*Your objective*: In your answer, reproduce exactly the lines from the beginning of the listing below through the one containing "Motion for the", and only those lines.

START Data segment

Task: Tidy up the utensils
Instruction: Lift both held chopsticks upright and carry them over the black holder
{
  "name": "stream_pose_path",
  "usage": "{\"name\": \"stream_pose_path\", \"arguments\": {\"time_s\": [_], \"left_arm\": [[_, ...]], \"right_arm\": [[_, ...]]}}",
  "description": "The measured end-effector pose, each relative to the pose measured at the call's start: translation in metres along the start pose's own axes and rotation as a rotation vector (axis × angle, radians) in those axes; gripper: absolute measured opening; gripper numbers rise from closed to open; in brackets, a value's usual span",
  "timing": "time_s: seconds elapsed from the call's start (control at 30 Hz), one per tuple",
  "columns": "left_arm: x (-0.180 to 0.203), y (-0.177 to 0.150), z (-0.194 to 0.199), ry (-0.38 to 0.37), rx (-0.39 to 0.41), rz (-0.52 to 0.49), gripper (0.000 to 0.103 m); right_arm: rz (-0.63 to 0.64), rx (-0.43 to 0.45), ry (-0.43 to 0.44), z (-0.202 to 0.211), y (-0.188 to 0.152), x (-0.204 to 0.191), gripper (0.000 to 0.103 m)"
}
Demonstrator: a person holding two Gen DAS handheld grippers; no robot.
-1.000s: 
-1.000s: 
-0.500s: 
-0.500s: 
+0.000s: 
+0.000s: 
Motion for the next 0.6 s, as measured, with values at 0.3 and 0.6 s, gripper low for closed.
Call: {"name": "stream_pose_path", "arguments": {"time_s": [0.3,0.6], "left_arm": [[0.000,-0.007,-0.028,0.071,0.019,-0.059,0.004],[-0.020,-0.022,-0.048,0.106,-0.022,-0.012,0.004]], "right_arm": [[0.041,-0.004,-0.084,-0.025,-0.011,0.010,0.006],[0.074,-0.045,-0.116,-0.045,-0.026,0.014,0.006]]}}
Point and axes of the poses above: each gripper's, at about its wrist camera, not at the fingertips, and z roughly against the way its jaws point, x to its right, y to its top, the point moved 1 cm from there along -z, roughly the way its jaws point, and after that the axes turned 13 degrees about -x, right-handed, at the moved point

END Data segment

*Answer section*:
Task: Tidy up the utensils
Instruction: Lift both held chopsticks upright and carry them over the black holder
{
  "name": "stream_pose_path",
  "usage": "{\"name\": \"stream_pose_path\", \"arguments\": {\"time_s\": [_], \"left_arm\": [[_, ...]], \"right_arm\": [[_, ...]]}}",
  "description": "The measured end-effector pose, each relative to the pose measured at the call's start: translation in metres along the start pose's own axes and rotation as a rotation vector (axis × angle, radians) in those axes; gripper: absolute measured opening; gripper numbers rise from closed to open; in brackets, a value's usual span",
  "timing": "time_s: seconds elapsed from the call's start (control at 30 Hz), one per tuple",
  "columns": "left_arm: x (-0.180 to 0.203), y (-0.177 to 0.150), z (-0.194 to 0.199), ry (-0.38 to 0.37), rx (-0.39 to 0.41), rz (-0.52 to 0.49), gripper (0.000 to 0.103 m); right_arm: rz (-0.63 to 0.64), rx (-0.43 to 0.45), ry (-0.43 to 0.44), z (-0.202 to 0.211), y (-0.188 to 0.152), x (-0.204 to 0.191), gripper (0.000 to 0.103 m)"
}
Demonstrator: a person holding two Gen DAS handheld grippers; no robot.
-1.000s: 
-1.000s: 
-0.500s: 
-0.500s: 
+0.000s: 
+0.000s: 
Motion for the next 0.6 s, as measured, with values at 0.3 and 0.6 s, gripper low for closed.

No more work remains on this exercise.